■ Brief
Only one stretch of the data below is wanted: the lines starting at the one with "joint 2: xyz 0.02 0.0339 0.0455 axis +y" and ending at the one with "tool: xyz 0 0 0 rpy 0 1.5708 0", both included, given again exactly.

■ The input
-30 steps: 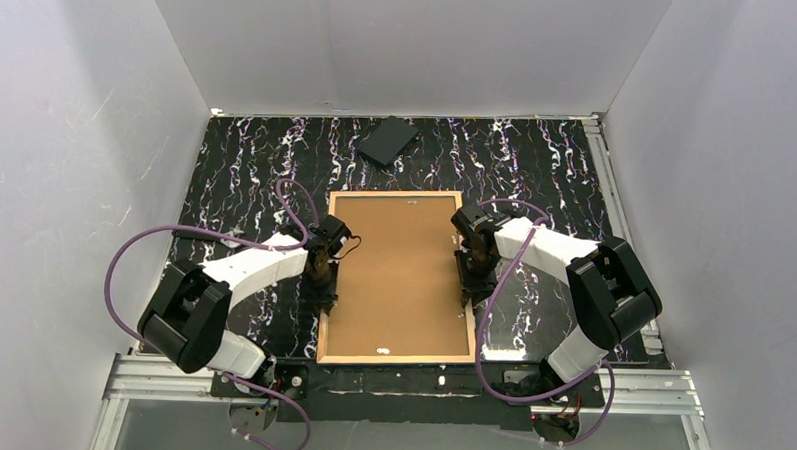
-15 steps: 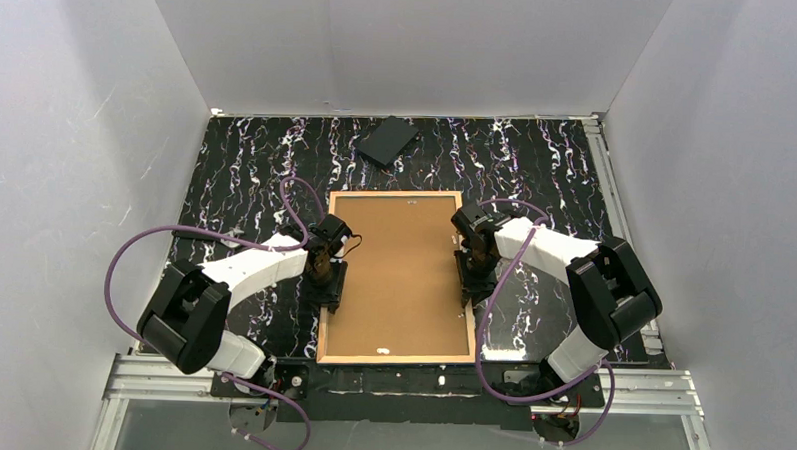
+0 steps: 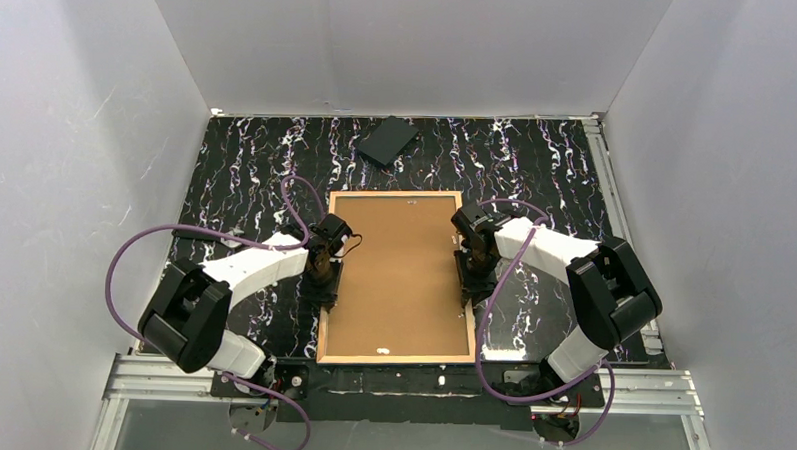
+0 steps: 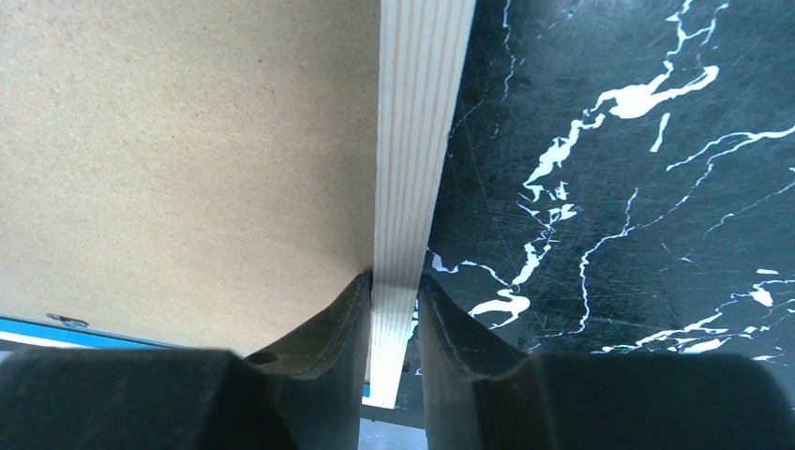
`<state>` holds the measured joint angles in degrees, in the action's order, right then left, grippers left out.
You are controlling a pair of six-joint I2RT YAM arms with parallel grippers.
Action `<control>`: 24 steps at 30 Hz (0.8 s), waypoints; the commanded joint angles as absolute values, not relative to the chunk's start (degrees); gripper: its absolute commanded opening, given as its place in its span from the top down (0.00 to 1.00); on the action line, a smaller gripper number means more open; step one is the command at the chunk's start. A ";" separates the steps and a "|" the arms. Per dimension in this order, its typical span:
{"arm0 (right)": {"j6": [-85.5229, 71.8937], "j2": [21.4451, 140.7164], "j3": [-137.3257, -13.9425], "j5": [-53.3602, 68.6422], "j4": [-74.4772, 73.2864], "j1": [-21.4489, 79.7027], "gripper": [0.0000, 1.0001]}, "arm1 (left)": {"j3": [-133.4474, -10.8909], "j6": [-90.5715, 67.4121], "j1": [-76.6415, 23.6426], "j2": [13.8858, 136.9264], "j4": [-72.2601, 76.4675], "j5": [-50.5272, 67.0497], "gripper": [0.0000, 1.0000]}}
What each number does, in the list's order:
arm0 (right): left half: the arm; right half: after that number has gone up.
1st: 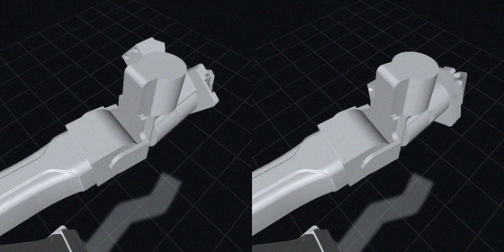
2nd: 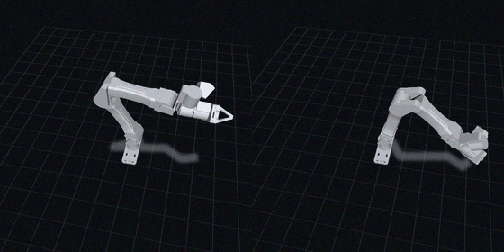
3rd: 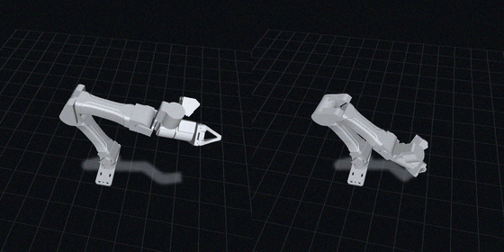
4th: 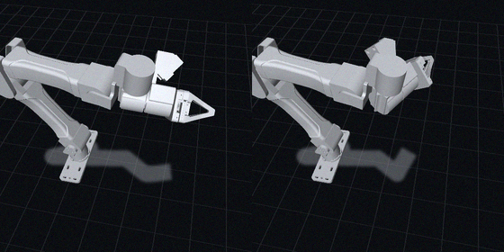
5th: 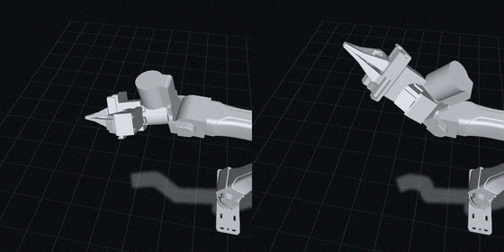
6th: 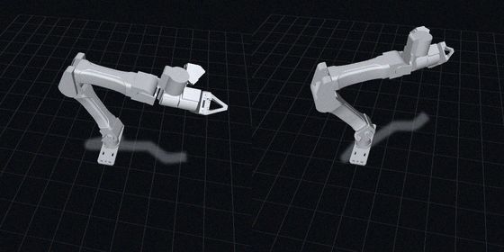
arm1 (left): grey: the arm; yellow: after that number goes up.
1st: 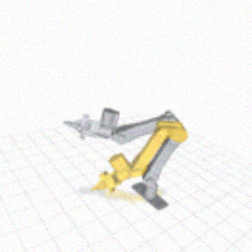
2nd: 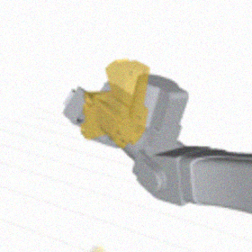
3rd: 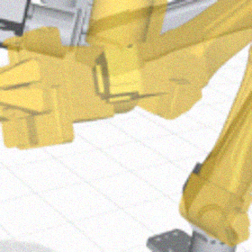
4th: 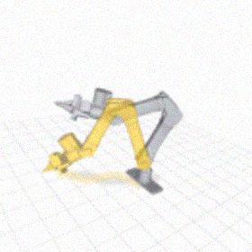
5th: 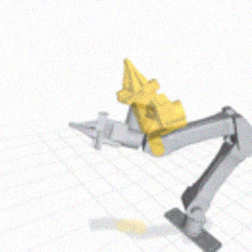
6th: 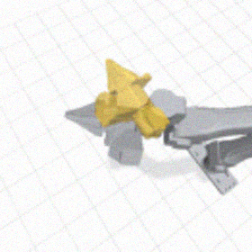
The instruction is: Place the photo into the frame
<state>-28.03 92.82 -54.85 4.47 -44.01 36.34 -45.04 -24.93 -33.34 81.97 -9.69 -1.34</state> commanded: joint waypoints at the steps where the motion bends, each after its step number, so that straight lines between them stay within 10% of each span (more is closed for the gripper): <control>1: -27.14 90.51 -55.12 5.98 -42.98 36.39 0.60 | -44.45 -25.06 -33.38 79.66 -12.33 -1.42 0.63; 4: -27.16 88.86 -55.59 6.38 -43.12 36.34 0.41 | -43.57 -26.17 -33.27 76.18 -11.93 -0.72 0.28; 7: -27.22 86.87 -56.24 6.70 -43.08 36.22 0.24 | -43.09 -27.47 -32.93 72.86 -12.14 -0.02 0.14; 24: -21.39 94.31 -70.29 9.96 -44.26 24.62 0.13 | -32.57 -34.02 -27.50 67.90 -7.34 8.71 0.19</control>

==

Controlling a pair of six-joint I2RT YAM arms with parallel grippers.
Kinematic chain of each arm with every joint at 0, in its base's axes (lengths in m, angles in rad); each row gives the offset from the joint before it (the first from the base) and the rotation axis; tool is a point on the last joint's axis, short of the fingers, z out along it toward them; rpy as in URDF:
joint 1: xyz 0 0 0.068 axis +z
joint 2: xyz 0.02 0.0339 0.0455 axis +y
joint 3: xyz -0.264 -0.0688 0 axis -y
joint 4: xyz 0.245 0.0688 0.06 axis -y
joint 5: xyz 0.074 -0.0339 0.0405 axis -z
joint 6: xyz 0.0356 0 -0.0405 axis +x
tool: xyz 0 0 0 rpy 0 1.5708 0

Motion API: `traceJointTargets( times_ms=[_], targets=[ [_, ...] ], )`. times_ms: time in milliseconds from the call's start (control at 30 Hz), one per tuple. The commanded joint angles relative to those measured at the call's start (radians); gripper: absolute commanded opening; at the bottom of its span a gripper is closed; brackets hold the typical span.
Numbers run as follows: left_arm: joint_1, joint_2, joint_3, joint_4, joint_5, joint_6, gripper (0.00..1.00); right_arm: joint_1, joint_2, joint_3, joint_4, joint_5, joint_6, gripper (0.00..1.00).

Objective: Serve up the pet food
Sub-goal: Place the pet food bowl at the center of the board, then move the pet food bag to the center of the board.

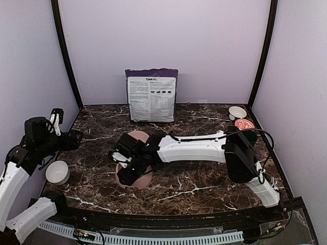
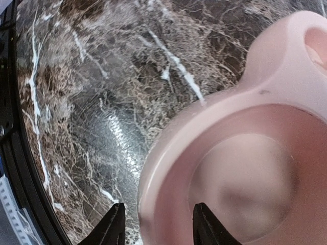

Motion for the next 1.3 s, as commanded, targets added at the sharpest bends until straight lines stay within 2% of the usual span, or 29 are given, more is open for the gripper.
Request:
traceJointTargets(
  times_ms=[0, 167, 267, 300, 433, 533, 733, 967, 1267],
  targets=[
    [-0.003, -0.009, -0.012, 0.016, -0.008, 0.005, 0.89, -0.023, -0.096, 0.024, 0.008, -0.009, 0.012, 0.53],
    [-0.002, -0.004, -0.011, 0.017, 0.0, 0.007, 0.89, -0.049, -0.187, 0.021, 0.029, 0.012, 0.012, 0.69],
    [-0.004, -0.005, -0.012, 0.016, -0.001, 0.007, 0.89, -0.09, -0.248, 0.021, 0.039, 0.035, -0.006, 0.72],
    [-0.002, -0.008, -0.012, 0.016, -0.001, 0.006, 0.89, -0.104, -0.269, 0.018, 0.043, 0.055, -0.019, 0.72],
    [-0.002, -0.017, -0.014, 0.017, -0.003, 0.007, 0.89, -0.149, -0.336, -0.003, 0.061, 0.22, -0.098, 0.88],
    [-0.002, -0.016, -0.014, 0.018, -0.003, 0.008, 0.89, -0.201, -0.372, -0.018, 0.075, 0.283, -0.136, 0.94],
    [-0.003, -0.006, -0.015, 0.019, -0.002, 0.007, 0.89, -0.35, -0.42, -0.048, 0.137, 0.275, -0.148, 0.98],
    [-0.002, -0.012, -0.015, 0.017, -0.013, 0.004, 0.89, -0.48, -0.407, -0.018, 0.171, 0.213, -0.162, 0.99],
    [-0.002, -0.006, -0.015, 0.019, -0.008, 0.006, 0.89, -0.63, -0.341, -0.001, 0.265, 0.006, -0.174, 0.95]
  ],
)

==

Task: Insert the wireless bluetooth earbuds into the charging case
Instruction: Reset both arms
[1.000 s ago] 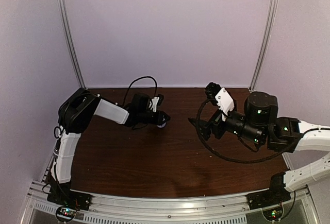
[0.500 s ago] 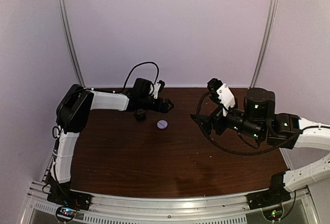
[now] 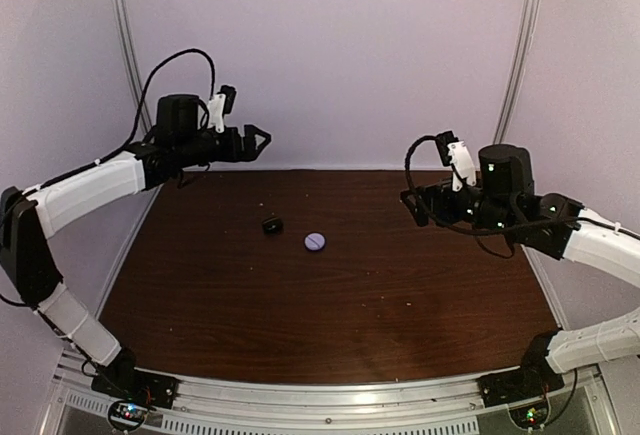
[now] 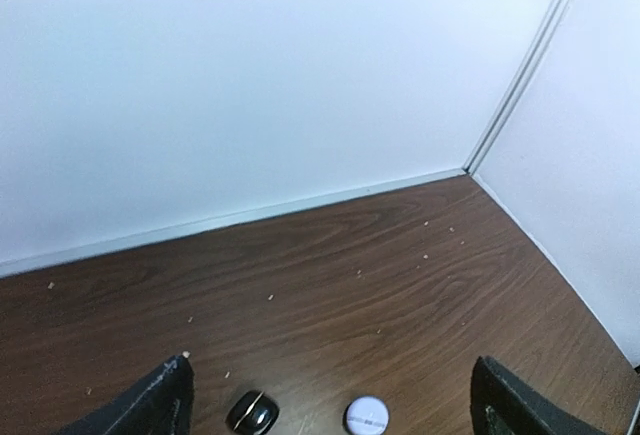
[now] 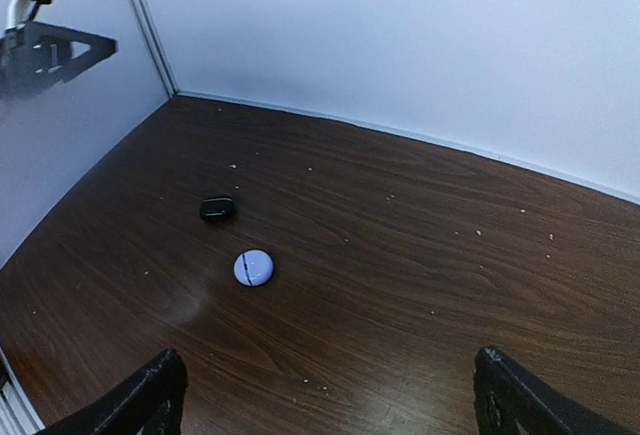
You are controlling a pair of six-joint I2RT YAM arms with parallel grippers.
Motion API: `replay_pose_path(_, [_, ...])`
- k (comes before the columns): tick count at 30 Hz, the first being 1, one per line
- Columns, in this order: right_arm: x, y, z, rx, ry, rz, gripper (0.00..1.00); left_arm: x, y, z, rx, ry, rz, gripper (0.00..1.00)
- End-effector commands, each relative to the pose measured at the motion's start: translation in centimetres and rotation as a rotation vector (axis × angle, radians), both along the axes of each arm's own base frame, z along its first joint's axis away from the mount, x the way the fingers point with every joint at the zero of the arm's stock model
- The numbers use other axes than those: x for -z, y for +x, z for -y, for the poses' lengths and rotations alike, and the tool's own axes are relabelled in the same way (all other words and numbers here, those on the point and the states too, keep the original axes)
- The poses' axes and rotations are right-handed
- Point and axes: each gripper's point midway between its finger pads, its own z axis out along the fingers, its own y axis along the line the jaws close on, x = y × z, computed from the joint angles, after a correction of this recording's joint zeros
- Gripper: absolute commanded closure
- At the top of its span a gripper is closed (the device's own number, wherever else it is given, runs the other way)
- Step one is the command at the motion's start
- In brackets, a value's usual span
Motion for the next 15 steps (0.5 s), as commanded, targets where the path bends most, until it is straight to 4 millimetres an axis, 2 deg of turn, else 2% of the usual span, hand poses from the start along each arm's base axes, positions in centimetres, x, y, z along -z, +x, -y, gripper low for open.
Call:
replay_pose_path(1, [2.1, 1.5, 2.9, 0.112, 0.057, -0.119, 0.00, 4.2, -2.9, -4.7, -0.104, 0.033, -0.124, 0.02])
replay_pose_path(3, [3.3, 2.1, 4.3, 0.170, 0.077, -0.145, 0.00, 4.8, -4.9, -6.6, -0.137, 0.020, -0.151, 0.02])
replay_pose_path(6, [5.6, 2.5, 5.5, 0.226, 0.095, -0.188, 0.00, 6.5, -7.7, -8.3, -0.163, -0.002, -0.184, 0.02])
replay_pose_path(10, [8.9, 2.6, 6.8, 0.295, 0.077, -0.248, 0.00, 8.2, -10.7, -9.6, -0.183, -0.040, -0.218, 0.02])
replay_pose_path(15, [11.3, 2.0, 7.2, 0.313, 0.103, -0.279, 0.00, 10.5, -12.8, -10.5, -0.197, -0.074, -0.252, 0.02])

■ Reply to the exercise
joint 2: xyz 0.02 0.0339 0.0455 axis +y
joint 3: xyz -0.264 -0.0688 0 axis -y
joint 4: xyz 0.245 0.0688 0.06 axis -y
joint 5: xyz 0.074 -0.0339 0.0405 axis -z
joint 6: xyz 0.0356 0 -0.0405 axis +x
tool: xyz 0 0 0 rpy 0 1.5708 0

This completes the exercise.